Question

How to find a line normal to the curve $ xy = 1 $ ?

Answer 1

Hint: In the given question, we are required to describe the method of finding the equation of normal to the curve given to us as $ xy = 1 $ . To solve this type of question, let us suppose a general two dimensional line and equate its slope with the slope of the normal of the given curve which can be easily found out by differentiating the equation of the curve given to us. Then, we find the relation between coefficients of x and y of the supposed line.

Complete step by step solution:
So, let us suppose a two dimensional line in slope and intercept form $ y = mx + c $ .
So, the slope of line $ = m $
Now for the curve given to us $ xy = 1 $ ,
Differentiating both sides of the equation of the curve with respect to x,
We get,
 \[x\dfrac{{dy}}{{dx}} + y = 0\]
 \[ \Rightarrow \dfrac{{dy}}{{dx}} = - \dfrac{y}{x}\]
We can also find the $ \dfrac{{dy}}{{dx}} $ in only x using $ y = \dfrac{1}{x} $ .
So, we get, \[\dfrac{{dy}}{{dx}} = - \dfrac{1}{{{x^2}}}\]
So, this is the slope of tangent of the given curve $ xy = 1 $ .
As we know that the product of slope of tangent line and slope of normal line is always equal to $ - 1 $ . Then, the slope of normal at any point $ \left( {{x_1},{y_1}} \right) $ is \[{x_1}^2\] .
Now equating the slope of normal lines,
So, $ m = {x_1}^2 $ .
So, we get the equation of the line as $ y = {\left( {{x_1}} \right)^2}x + c $ .
Now, we can find the value of c by substituting the point $ \left( {{x_1},{y_1}} \right) $ that lies on the normal as well as the curve.
So, the correct answer is “ $ y = {\left( {{x_1}} \right)^2}x + c $ ”.
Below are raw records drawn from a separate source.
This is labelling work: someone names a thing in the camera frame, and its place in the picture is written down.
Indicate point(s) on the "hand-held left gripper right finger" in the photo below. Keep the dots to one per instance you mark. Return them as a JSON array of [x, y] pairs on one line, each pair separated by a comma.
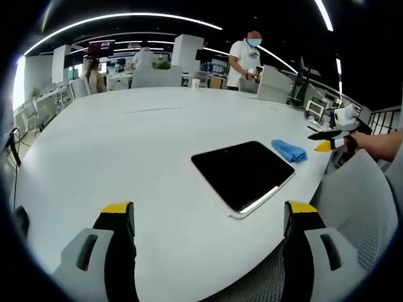
[[299, 261]]

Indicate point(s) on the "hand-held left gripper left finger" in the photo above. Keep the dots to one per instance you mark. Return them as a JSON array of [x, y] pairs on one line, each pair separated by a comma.
[[118, 251]]

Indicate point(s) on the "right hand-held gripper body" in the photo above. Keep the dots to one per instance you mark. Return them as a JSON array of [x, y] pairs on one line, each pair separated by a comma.
[[344, 116]]

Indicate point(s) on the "blue cleaning cloth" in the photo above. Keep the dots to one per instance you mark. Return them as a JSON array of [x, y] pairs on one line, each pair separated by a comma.
[[289, 150]]

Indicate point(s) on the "black tablet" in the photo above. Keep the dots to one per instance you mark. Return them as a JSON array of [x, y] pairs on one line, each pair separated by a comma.
[[242, 173]]

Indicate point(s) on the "person's right hand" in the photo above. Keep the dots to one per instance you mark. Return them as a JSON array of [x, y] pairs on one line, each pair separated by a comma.
[[352, 145]]

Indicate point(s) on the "white framed box device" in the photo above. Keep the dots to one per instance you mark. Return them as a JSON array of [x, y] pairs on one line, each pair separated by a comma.
[[315, 108]]

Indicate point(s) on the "black metal railing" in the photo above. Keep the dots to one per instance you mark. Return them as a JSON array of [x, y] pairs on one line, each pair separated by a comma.
[[382, 121]]

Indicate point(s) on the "black tripod stand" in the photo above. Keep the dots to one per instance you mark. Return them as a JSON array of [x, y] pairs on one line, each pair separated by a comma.
[[301, 81]]

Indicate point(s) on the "grey mesh office chair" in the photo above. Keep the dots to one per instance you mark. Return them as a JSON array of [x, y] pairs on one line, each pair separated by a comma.
[[355, 201]]

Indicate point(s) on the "white desk partition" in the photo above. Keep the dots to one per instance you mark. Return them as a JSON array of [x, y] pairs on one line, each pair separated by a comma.
[[274, 83]]

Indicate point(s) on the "short ceiling light strip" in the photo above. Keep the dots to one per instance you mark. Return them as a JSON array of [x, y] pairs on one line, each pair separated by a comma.
[[324, 14]]

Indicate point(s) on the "white paper cup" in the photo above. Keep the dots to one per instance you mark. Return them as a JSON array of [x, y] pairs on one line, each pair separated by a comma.
[[196, 83]]

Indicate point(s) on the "white square pillar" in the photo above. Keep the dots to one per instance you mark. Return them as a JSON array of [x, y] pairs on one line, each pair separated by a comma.
[[63, 63], [186, 50]]

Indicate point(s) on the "green potted plant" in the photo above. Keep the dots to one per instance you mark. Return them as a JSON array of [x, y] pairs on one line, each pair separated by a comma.
[[162, 66]]

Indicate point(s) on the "red display screen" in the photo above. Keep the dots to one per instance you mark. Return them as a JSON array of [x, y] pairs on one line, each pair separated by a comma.
[[101, 48]]

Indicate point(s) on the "long curved ceiling light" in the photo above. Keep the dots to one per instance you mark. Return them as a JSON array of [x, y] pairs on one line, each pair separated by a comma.
[[126, 16]]
Note: \[\left( {\dfrac{{dy}}{{dx}}} \right)\] of any curve always represent slope of tangent line of the curve while \[ - \left( {\dfrac{{dx}}{{dy}}} \right)\] always represent the slope of normal line of the curve. This is because the product of the slopes of the tangent line and the normal line is always \[ - 1\] .